Bernard Ravenel, the former head of France’s France-Palestine Solidarity (AFPS), told France24: “The JDL were largely responsible for those incidents ... They turned up with the sole intention of provoking the crowd and the authorities interpreted this, sadly, as an anti-Semitic march. This is simply not true.”

On its web site, IslametInfo posted video footage showing some 150 Jewish men taking to the streets and chanting racist slogans as they went on the rampage against the protesters. The video shows them armed with gas canisters, pepper spray, metal bars and wooden sticks and some wear crash helmets while others simply covered their faces. They run towards pro-Palestinian demonstrators, before skirmishes break out.

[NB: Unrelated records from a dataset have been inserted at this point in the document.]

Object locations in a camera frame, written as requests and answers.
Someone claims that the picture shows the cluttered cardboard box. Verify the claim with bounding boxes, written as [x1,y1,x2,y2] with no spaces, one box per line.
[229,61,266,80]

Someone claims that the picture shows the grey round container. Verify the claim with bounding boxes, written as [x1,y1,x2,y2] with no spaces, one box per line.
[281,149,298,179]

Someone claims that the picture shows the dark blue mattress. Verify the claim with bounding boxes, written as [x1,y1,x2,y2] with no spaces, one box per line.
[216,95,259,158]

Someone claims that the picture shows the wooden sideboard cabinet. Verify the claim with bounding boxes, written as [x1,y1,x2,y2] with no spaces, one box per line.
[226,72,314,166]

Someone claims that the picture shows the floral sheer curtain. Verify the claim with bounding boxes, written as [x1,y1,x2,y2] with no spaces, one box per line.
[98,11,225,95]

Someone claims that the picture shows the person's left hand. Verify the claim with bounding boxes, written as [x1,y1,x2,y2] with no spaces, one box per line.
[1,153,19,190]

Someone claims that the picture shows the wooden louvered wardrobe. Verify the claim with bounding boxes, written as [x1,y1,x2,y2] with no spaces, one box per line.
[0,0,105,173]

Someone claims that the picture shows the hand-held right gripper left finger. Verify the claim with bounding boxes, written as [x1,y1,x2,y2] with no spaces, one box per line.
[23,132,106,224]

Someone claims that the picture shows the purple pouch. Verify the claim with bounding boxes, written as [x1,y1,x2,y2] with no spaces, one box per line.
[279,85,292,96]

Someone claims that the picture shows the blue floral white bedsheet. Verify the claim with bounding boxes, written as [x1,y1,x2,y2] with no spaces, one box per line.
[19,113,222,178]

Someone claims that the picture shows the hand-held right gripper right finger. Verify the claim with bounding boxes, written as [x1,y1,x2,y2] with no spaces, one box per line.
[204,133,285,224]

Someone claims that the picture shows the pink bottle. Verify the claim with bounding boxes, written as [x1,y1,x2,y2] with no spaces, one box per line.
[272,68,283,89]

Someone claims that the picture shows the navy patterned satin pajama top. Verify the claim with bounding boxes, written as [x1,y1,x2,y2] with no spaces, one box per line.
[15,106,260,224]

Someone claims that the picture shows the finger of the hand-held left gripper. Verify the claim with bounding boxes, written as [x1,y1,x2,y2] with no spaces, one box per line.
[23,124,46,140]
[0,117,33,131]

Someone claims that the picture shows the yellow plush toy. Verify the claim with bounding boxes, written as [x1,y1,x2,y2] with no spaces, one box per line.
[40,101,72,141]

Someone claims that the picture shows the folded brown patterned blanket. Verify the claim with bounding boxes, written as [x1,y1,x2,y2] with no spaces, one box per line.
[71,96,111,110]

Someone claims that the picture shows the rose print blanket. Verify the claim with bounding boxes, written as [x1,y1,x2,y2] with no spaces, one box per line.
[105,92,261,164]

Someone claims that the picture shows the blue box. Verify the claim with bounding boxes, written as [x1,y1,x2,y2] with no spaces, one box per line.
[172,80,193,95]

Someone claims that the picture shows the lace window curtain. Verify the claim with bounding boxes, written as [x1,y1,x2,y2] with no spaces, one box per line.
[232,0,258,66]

The Zionist militia also promised, in its postings on social networks, to “deal with all the pro-Palestinian demonstrations.”

IslametInfo cited testimony from a member of the security services, who said: “As soon as they had arrived in the middle of Roquette street, these people [protesters, largely coming as families], identified by their flags and Islamic clothing, were greeted with insults and projectiles thrown by the Zionist group from behind two lines of CRS [riot police]. Two people came to warn us.”

Although the group, thought to be linked to the JDL, violently attacked pro-Palestinian activists in broad daylight, the CRS riot police did not arrest any of them, letting them freely leave the demonstration. Instead, six pro-Palestinian demonstrators were arrested, accused of trying to break into two synagogues in Paris.

After the July 13 demonstration, the government and media cynically demonised the demonstrators as anti-Semites. Valls said: “Attacks on our Jewish compatriots are unacceptable. The sentiments they are currently experiencing, we must obviously listen to them.”

“Our Republic is not compatible with hate. Our Republic is not compatible with xenophobia. Anti-Semitism cannot express itself a second time, because we know what it led to,” Interior Minister Bertrand Cazeneuve told Europe1. Cazeneuve’s comparison between the fascist Holocaust of European Jewry during World War II and people who today are protesting against mass murder in Gaza is an outrageous and slanderous provocation.